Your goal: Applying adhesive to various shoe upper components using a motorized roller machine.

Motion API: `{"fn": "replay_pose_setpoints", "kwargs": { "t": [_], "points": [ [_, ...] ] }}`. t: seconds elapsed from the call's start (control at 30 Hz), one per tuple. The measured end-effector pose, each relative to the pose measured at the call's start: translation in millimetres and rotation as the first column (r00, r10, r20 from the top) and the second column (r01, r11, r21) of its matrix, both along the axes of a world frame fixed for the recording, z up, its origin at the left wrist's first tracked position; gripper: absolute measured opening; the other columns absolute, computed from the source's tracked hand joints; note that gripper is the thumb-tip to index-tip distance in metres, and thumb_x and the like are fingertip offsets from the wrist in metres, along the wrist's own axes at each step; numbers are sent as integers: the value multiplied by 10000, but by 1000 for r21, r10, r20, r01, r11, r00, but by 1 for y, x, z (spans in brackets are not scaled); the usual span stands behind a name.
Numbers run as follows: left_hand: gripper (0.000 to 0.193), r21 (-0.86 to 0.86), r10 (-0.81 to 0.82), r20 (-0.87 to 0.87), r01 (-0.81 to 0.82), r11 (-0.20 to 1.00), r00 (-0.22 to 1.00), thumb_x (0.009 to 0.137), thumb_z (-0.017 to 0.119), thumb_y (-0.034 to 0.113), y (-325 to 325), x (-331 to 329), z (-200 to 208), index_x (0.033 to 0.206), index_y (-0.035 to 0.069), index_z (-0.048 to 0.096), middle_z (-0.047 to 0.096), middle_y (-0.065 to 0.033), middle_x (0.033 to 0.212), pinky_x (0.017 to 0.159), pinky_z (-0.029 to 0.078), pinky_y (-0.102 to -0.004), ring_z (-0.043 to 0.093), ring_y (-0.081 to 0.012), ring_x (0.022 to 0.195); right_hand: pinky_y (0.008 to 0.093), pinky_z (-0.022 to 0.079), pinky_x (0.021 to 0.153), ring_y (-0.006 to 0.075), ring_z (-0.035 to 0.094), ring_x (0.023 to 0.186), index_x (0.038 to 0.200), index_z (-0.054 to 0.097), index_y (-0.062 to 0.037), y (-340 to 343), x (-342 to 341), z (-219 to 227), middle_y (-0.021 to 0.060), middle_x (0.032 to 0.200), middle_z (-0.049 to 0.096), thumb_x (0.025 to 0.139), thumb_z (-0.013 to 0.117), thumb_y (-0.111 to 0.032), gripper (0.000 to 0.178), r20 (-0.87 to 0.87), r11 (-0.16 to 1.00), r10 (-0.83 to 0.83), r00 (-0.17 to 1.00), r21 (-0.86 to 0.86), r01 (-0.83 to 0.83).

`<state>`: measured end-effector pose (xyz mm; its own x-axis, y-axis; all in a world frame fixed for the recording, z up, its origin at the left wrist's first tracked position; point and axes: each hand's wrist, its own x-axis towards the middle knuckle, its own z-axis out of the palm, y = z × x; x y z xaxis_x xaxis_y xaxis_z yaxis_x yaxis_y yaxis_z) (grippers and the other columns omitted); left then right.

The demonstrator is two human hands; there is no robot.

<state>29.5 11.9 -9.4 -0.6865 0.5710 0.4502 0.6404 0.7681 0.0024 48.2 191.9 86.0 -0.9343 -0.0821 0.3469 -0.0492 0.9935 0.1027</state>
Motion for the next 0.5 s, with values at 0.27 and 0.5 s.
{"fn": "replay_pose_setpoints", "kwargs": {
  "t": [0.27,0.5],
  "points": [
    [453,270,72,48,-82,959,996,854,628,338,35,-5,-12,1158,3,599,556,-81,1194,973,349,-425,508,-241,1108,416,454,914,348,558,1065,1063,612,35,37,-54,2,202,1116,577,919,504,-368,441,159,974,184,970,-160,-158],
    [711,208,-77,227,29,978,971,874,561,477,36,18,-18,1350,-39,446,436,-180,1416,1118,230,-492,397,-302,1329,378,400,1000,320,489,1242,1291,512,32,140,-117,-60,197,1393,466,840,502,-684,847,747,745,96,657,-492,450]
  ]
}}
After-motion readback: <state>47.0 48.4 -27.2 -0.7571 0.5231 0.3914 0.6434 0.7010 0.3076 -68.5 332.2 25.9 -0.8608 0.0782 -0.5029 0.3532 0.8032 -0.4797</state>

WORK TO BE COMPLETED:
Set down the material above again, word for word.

RESULT:
Your goal: Applying adhesive to various shoe upper components using a motorized roller machine.

Motion API: `{"fn": "replay_pose_setpoints", "kwargs": { "t": [_], "points": [ [_, ...] ] }}`. t: seconds elapsed from the call's start (control at 30 Hz), one per tuple. The measured end-effector pose, each relative to the pose measured at the call's start: translation in millimetres and rotation as the first column (r00, r10, r20 from the top) and the second column (r01, r11, r21) of its matrix, both along the axes of a world frame fixed for the recording, z up, its origin at the left wrist's first tracked position; gripper: absolute measured opening; the other columns absolute, computed from the source's tracked hand joints; note that gripper is the thumb-tip to index-tip distance in metres, and thumb_x and the like are fingertip offsets from the wrist in metres, along the wrist's own axes at each step; numbers are sent as integers: the value multiplied by 10000, but by 1000 for r21, r10, r20, r01, r11, r00, but by 1 for y, x, z (spans in brackets are not scaled); the usual span stands behind a name.
Numbers run as follows: left_hand: gripper (0.000 to 0.193), r21 (-0.86 to 0.86), r10 (-0.81 to 0.82), r20 (-0.87 to 0.87), r01 (-0.81 to 0.82), r11 (-0.20 to 1.00), r00 (-0.22 to 1.00), thumb_x (0.009 to 0.137), thumb_z (-0.017 to 0.119), thumb_y (-0.034 to 0.113), y (-325 to 325), x (-331 to 329), z (-200 to 208), index_x (0.033 to 0.206), index_y (-0.035 to 0.069), index_z (-0.048 to 0.096), middle_z (-0.047 to 0.096), middle_y (-0.065 to 0.033), middle_x (0.033 to 0.212), pinky_x (0.017 to 0.159), pinky_z (-0.029 to 0.078), pinky_y (-0.102 to -0.004), ring_z (-0.043 to 0.093), ring_y (-0.081 to 0.012), ring_x (0.022 to 0.195); right_hand: pinky_y (0.008 to 0.093), pinky_z (-0.022 to 0.079), pinky_x (0.021 to 0.153), ring_y (-0.006 to 0.075), ring_z (-0.035 to 0.094), ring_x (0.023 to 0.186), index_x (0.038 to 0.200), index_z (-0.054 to 0.097), index_y (-0.062 to 0.037), y (-340 to 343), x (-342 to 341), z (-219 to 227), middle_y (-0.021 to 0.060), middle_x (0.032 to 0.200), middle_z (-0.049 to 0.096), thumb_x (0.025 to 0.139), thumb_z (-0.013 to 0.117), thumb_y (-0.111 to 0.032), gripper (0.000 to 0.178), r20 (-0.87 to 0.87), r11 (-0.16 to 1.00), r10 (-0.83 to 0.83), r00 (-0.17 to 1.00), r21 (-0.86 to 0.86), r01 (-0.83 to 0.83).

`<state>`: measured end-effector pose (xyz mm; its own x-axis, y-axis; all in a world frame fixed for the recording, z up, its origin at the left wrist's first tracked position; point and axes: each hand's wrist, its own x-axis towards the middle knuckle, its own z-axis out of the palm, y = z × x; x y z xaxis_x xaxis_y xaxis_z yaxis_x yaxis_y yaxis_z) (grippers and the other columns omitted); left then right.

The demonstrator is two human hands; there is no robot.

<state>29.5 11.9 -9.4 -0.6865 0.5710 0.4502 0.6404 0.7681 0.0024 48.2 191.9 86.0 -0.9343 -0.0821 0.3469 -0.0492 0.9935 0.1027</state>
Motion for the next 0.5 s, with values at 0.27 and 0.5 s.
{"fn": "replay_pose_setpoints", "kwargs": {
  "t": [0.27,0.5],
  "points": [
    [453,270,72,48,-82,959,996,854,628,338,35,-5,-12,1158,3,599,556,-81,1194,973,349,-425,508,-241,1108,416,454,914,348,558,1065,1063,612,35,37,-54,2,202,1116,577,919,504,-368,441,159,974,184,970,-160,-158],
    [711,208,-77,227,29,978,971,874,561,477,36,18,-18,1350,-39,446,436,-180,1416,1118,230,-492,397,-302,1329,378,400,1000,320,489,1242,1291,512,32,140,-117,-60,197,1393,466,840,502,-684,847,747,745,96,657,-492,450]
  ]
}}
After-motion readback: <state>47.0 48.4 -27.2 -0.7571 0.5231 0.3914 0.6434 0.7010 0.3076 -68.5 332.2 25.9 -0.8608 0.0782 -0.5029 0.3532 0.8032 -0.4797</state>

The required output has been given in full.